WORK ORDER
Word for word, retype every line of the data.

Items from a data source:
━━━
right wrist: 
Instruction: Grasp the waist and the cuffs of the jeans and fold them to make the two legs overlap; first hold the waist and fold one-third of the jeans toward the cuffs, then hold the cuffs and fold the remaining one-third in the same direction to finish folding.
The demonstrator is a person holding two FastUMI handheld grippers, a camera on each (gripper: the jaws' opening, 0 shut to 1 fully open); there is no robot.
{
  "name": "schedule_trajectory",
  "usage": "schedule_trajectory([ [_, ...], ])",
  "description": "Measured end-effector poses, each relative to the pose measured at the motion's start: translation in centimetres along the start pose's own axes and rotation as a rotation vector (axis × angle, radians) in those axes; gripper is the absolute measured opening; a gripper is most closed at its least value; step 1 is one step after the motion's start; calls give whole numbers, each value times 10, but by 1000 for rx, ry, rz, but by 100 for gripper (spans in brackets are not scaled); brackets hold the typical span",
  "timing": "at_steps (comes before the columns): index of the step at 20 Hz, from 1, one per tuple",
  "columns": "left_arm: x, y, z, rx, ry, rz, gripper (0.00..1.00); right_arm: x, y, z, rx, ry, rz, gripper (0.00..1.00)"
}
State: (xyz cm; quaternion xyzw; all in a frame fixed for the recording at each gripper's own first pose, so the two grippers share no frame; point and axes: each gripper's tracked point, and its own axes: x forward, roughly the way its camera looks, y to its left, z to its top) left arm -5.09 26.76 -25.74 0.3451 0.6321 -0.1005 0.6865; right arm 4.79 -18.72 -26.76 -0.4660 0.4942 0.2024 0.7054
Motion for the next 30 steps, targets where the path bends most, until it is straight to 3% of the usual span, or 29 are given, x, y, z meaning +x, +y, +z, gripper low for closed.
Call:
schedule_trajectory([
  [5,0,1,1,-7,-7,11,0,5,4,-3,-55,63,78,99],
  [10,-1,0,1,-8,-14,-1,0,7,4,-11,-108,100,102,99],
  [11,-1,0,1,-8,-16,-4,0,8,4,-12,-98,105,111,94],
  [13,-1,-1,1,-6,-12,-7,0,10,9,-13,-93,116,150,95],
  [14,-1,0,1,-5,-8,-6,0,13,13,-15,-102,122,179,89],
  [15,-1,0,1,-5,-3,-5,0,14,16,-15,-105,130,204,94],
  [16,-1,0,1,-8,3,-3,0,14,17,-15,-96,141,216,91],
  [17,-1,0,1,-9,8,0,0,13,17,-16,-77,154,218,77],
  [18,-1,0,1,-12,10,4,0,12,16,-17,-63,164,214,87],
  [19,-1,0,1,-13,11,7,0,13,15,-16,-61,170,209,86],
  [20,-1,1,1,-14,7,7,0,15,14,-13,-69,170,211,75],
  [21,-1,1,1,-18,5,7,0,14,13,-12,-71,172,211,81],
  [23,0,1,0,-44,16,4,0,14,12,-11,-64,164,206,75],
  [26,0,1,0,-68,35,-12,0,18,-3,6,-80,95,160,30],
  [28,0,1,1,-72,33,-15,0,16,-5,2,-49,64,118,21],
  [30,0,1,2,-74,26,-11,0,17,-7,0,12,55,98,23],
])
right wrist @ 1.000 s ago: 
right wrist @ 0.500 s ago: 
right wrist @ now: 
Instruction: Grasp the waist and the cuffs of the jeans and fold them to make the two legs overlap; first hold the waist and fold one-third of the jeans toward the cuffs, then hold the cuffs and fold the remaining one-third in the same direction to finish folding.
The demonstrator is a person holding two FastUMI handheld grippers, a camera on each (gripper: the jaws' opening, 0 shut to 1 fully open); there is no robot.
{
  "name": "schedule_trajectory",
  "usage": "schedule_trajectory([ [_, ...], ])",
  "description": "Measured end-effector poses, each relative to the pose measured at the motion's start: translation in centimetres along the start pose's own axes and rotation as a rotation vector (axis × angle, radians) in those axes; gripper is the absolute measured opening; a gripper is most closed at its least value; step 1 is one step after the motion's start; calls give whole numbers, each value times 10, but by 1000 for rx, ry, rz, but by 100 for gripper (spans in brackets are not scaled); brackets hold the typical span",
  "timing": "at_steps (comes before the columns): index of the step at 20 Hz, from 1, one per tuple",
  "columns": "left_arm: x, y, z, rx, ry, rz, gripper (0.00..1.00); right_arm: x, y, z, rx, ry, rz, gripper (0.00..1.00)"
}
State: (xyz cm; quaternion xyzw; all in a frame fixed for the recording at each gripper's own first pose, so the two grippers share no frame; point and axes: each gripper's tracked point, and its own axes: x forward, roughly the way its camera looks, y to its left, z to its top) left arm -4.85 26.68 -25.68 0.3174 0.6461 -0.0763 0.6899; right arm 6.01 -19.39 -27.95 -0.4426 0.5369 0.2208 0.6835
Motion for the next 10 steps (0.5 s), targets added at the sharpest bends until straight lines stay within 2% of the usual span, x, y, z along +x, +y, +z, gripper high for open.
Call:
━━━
EXERCISE RESPONSE
right wrist: 
Instruction: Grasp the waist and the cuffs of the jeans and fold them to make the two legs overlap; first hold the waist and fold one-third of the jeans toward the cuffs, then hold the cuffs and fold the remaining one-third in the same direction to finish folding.
The demonstrator is a person holding two FastUMI handheld grippers, a camera on each (gripper: the jaws' opening, 0 shut to 1 fully open); there is no robot.
{
  "name": "schedule_trajectory",
  "usage": "schedule_trajectory([ [_, ...], ])",
  "description": "Measured end-effector poses, each relative to the pose measured at the motion's start: translation in centimetres along the start pose's own axes and rotation as a rotation vector (axis × angle, radians) in those axes; gripper is the absolute measured opening; a gripper is most closed at its least value; step 1 is one step after the motion's start; calls give whole numbers, each value times 10, but by 1000 for rx, ry, rz, but by 100 for gripper (spans in brackets are not scaled); brackets hold the typical span",
  "timing": "at_steps (comes before the columns): index of the step at 20 Hz, from 1, one per tuple",
  "columns": "left_arm: x, y, z, rx, ry, rz, gripper (0.00..1.00); right_arm: x, y, z, rx, ry, rz, gripper (0.00..1.00)"
}
State: (xyz cm; quaternion xyzw; all in a frame fixed for the recording at each gripper's own first pose, so the two grippers share no frame; point and axes: each gripper's tracked point, and its own axes: x forward, roughly the way its camera looks, y to its left, z to its top) left arm -5.09 26.76 -25.74 0.3451 0.6321 -0.1005 0.6865; right arm 4.79 -18.72 -26.76 -0.4660 0.4942 0.2024 0.7054
Motion for the next 30 steps, targets where the path bends most, until it is straight to 3% of the usual span, or 29 are given, x, y, z meaning +x, +y, +z, gripper low for closed.
Call:
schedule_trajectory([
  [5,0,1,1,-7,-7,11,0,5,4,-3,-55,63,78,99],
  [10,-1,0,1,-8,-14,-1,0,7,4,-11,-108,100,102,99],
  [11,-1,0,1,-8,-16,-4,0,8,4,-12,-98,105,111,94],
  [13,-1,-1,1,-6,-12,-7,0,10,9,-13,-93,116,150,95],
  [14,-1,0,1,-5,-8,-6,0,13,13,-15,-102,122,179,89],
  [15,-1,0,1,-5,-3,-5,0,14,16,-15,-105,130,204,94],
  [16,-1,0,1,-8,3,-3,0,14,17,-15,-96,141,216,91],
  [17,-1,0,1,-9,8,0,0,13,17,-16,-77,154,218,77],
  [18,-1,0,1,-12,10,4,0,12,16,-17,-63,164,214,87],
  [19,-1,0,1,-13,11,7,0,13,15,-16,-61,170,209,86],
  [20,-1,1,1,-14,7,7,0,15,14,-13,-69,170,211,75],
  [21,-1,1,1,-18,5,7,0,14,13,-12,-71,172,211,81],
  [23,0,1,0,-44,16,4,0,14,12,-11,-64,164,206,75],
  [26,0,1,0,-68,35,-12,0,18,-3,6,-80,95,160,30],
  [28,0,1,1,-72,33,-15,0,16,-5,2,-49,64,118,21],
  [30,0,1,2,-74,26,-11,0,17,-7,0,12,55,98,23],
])
right wrist @ 1.000 s ago: 
right wrist @ 0.500 s ago: 
right wrist @ now: 
Instruction: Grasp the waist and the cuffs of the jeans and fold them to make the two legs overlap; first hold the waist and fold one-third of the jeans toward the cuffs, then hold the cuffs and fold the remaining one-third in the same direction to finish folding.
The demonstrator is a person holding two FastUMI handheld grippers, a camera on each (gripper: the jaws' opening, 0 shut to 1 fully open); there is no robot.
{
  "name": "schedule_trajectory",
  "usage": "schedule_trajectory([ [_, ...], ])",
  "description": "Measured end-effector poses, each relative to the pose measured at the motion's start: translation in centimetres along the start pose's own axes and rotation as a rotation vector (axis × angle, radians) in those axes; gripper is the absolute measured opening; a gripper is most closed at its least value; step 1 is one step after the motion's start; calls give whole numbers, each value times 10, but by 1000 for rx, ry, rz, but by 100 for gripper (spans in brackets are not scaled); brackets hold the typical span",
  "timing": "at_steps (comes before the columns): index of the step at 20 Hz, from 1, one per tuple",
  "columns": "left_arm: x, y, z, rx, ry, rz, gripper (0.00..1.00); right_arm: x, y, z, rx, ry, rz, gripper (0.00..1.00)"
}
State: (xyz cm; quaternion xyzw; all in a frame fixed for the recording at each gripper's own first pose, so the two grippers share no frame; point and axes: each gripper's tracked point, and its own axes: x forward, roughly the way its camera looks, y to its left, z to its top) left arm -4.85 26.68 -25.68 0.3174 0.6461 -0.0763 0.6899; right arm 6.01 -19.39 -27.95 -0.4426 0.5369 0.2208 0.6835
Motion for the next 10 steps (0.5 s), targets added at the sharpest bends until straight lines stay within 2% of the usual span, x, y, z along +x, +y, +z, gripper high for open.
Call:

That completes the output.